Конечно, удивительная история царевича Димитрия не была для капитана внове. Об этом он наслышался ещё на службе у князя Константина Вишневецкого. Но там говорили обо всём по-разному. А когда приехал в Москву – о царевиче Димитрии не услышал абсолютно ничего. В Москве о том не принято было говорить открыто.

В Москве, надо сказать, будучи взятым на военную службу в царские войска, Маржерет очень вскоре поверил, что слышанное им прежде о царевиче Димитрии не представляет собою ничего иного, кроме досужих россказней неграмотных обывателей. Ему казалось, что власть царя Бориса – образец монаршей власти. Он пытался сравнить её с властью польского короля – и смеялся. Это было несравнимо. Для того чтобы в этом убедиться, стоило лишь увидеть, как ведут себя подданные царя Бориса при любом его появлении – причём все подданные, начиная от последнего холопа и кончая самым важным вельможей – и как относятся к своему королю поляки!

И вот...

После приключившегося в брянской бане, после всего того, что пришлось пережить и перевидеть на пути от Москвы к Брянску, всё происходящее начало представляться капитану совершенно в ином свете. Теперь ему показались знаменательными перемены, которые он заметил в поведении царя Бориса в последний год. Из здорового, цветущего мужчины, который на лету подхватывал и воспринимал любую мысль, царь превращался в медлительного тугодума, силящегося вспомнить что-то важное, но так ничего и не могущего вспомнить. Царь начал горбиться, стал гораздо ниже ростом. У него сделался глуше голос. Да что говорить, в последнее время, с тех пор как началась подготовка к походу, царь вообще очень редко появлялся на народе. Он молился в своей домовой церкви, и челобитчики, которых он прежде очень охотно принимал, стоя в красной рубахе на высоком крыльце, теперь томились на кремлёвском подворье, если, конечно, их не прогоняла оттуда стража.

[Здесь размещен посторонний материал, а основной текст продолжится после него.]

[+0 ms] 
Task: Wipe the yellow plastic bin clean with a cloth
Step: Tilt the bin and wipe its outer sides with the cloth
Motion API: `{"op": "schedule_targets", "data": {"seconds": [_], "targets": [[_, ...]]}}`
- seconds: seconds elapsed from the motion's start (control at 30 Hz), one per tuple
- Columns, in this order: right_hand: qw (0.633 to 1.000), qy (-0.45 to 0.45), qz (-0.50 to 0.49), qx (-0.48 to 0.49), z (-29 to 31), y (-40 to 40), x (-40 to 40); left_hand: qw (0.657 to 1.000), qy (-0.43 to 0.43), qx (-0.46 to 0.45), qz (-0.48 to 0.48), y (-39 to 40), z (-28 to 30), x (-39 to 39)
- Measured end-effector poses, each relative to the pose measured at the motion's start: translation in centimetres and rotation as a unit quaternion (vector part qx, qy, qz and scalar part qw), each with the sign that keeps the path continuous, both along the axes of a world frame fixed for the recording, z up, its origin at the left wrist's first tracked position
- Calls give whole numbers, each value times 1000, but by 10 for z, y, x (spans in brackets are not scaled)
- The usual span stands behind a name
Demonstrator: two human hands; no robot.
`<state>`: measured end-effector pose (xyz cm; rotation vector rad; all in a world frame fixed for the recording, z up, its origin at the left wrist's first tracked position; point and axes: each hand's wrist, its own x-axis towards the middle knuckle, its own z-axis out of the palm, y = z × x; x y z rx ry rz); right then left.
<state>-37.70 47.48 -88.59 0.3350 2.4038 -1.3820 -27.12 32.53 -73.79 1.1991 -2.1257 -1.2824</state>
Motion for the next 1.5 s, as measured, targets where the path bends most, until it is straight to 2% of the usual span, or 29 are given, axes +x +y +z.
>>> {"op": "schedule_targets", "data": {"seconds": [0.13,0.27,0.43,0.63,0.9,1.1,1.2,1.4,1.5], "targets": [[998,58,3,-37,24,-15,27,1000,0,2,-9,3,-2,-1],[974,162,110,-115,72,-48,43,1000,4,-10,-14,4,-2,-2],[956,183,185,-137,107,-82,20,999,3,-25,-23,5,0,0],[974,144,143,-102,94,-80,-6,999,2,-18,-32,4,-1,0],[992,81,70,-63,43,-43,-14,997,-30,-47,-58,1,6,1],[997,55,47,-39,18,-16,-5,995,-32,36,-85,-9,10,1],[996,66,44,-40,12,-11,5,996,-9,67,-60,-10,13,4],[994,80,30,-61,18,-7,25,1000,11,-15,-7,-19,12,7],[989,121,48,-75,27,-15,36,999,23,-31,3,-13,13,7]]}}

Всё это, естественно, капитан Маржерет мог видеть в Москве своими глазами. А что творилось за стенами царского дворца, того, конечно, он знать не мог. Теперь ему вспоминались услышанные толки, будто царь совершенно охладел даже к государственным делам. Он никого не слушает, никого не принимает, кроме различных гадалок, предсказателей, юродивых. Он верит во всякие ничтожные приметы. Как анекдот, пусть и весьма безобидный, ходит тайком по Москве рассказ о лошадиной подкове, которую царь случайно заметил при подъезде к своему загородному дворцу. Он увидел эту подкову на размытой дождями дороге, покрытую многолетней ржавчиной, еле различимую, и хотя его карета пронеслась уже мимо, он заставил людей всё же возвратиться, отыскать её в грязи, поднять и очистить. Теперь подкова висит на стене его спальни, под иконами, и он всматривается в неё каждый раз, прежде чем принять какое-нибудь важное государственное решение...

Чем дальше размышлял капитан Маржерет, тем сильнее он убеждался, что где-то в Москве, в боярских хоромах, в царских палатах, знают о многом таком, чего ни он, ни один из русских военачальников, а может быть, и сам князь Мстиславский не знают вовсе. И не знают того, конечно, простые воины.

С этого дня капитану Маржерету хотелось как можно больше услышать о царевиче Димитрии.